Das katholische Verständnis von der Bibel als schriftgewordenes Gotteswort ist ausgewogener. In der Konzilskonstitution „Dei Verbum" heißt es in Artikel elf: „Da alles, was die inspirierten Verfasser oder Hagiographen aussagen, als vom Heiligen Geist ausgesagt zu gelten hat, ist von den Büchern der Schrift zu bekennen, daß sie sicher, getreu und ohne Irrtum die Wahrheit lehren, die Gott um unseres Heiles willen in heiligen Schriften aufgezeichnet haben wollte." Es kommt demnach nicht darauf an, ob ein Satz so und nicht anders von Jesus gesprochen wurde. Als inspiriert gilt ein Text dann, wenn die Kirche in den Ausführungen des Evangelisten eine authentische Wiedergabe dessen sieht, was Jesus uns vermitteln wollte. Deshalb braucht sich der Gläubige nicht ängstlich nur an das zu klammern, was historisch gesichert ist.

Glaubensverunsicherung?

Dieser Priorität der Geistwirkung in den biblischen Verfassern ist allerdings hinzuzufügen, daß ihre Ausführungen den entscheidenden Impuls durch das Wirken des historischen Jesus empfangen haben (vergleiche Dei Verbum Artikel 19).

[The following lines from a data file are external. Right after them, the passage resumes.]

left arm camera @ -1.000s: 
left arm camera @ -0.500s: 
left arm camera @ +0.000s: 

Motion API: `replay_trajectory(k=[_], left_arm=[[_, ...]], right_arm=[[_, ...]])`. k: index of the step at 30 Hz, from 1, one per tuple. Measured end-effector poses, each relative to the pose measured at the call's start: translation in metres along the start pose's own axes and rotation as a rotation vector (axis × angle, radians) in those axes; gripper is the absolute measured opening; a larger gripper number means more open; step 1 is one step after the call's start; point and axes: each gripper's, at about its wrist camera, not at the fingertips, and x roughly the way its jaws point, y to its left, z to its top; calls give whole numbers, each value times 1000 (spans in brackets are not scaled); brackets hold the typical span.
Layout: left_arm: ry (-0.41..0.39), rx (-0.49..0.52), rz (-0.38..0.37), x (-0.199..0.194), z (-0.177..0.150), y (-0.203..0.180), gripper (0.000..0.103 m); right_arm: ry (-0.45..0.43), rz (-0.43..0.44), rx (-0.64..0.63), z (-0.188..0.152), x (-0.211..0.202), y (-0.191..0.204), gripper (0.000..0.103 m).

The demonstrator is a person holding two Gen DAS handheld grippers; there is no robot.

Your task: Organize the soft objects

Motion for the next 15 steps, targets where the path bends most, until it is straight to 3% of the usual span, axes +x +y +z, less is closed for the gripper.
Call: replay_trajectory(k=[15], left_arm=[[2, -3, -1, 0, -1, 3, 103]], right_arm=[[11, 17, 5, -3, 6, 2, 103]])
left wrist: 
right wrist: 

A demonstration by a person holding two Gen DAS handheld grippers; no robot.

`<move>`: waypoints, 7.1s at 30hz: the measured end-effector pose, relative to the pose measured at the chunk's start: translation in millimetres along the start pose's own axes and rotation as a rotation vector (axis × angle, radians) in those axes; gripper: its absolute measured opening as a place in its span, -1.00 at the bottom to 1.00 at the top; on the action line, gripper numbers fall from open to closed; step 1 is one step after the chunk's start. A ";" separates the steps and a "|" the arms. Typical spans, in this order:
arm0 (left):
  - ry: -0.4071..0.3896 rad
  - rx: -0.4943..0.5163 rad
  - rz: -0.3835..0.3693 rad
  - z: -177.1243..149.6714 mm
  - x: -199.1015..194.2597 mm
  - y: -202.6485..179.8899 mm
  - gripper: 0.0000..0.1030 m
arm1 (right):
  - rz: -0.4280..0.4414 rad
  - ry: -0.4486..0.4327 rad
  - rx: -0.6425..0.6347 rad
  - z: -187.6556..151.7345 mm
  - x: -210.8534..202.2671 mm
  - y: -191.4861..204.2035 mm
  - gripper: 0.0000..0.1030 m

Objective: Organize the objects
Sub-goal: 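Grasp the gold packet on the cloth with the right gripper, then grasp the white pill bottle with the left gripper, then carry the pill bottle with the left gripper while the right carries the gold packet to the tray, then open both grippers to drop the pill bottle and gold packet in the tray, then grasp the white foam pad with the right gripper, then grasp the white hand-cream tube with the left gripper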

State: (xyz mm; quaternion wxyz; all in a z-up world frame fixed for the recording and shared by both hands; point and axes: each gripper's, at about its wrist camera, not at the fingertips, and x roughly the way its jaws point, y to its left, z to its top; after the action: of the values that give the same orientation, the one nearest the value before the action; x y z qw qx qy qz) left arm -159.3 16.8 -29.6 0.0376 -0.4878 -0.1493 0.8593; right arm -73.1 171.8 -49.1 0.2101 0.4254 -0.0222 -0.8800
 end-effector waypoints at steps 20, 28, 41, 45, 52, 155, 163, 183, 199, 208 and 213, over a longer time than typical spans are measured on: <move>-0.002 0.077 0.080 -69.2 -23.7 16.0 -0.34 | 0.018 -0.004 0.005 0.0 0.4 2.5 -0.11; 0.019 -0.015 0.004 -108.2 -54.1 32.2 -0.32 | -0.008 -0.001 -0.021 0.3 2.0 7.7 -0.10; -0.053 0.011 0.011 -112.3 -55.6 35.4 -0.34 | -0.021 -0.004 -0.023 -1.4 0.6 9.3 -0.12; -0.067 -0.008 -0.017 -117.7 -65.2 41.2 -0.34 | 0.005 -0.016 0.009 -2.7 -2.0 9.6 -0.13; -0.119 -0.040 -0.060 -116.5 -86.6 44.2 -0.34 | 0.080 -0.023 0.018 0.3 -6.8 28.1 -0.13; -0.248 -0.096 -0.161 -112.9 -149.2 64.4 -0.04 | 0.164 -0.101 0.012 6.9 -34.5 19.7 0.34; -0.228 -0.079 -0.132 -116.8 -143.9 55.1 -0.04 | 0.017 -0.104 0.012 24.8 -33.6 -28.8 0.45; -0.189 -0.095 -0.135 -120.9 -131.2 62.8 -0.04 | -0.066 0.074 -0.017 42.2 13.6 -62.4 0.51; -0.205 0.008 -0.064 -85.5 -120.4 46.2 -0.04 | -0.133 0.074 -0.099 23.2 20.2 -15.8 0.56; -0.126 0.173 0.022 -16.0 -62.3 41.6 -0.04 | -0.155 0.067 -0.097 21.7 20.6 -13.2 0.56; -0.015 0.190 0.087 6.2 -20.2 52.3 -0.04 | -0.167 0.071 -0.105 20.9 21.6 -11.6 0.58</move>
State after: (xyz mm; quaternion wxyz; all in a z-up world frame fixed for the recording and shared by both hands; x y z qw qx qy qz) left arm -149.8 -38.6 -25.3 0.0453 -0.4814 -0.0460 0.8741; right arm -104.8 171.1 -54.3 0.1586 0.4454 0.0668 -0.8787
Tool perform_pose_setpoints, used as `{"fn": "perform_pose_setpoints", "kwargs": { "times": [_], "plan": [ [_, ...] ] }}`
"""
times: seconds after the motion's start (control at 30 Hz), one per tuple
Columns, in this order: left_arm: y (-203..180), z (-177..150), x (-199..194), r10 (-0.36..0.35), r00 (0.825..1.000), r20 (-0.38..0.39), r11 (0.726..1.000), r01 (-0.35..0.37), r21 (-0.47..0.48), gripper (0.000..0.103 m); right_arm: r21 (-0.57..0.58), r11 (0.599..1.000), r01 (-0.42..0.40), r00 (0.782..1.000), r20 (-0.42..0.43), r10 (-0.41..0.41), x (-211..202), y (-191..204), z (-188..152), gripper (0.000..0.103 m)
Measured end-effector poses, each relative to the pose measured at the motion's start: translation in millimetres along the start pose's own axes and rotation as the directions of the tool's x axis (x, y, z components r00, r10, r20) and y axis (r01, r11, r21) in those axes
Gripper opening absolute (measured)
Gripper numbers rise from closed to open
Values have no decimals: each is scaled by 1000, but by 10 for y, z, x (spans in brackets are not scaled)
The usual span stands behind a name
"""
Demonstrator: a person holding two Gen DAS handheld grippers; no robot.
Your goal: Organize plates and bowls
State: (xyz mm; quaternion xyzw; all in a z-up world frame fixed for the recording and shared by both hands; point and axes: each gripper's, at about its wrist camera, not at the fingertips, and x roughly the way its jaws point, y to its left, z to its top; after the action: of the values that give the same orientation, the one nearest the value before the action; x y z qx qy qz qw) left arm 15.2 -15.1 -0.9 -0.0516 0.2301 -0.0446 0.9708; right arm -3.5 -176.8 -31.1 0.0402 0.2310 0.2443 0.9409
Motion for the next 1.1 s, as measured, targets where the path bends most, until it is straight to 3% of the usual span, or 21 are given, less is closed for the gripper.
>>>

Aus dieser Sicht von Offenbarung ist es möglich, an die Frage der Abfassungszeit der Evangelien nüchtern und sachlich heranzugehen. Denn von ihrer Beantwortung ist keine Verunsicherung in einem wesentlichen Glaubensinhalt zu befürchten.

Die Mehrzahl der Forscher datiert die Entstehung der Evangelien in die Jahre 65 bis 100 nach Christus. Die wichtigsten Argumente für diese Sicht seien kurz zusammengefaßt:

Ein sicheres historisches Faktum ist die Eroberung Jerusalems und die Zerstörung des Tempels durch die Römer im Jahre 70 nach Christus. Zumindest bei Matthäus und Lukas wird bereits rückblickend auf dieses Ereignis Bezug genommen:

Mt 22,1-14 beinhaltet die Parabel vom Gastmahl eines Königs, der für seinen Sohn die Hochzeit vorbereitet. Die Knechte rufen die Geladenen zum Fest, diese wollen nicht kommen. Auf die wiederholte Aussendung der Diener durch den Gastgeber reagiert ein Teil der Gäste höchst eigenartig: sie packen die Boten, mißhandeln und töten sie (Vers 6).

Ebenso überzogen erscheint auch die Vergeltungsmaßnahme des Königs: er schickt seine Streitmacht, vernichtet die Mörder und steckt ihre Stadt in Brand (Vers 7). In diesem, vom Zusammenhang her eigenarti-

gen Handeln, ist eine allegorische Anspielung auf die Tötung der Propheten und die Zerstörung Jerusalems zu sehen. Diese Sicht wird auch durch die entsprechenden Paralleltexte bei Lukas (14,15-24) und im apokryphen Thomasevangelium (Nummer 64) bestätigt. Die beiden sehr ähnlichen Texte wissen von diesen eigenartigen Reaktionen nichts.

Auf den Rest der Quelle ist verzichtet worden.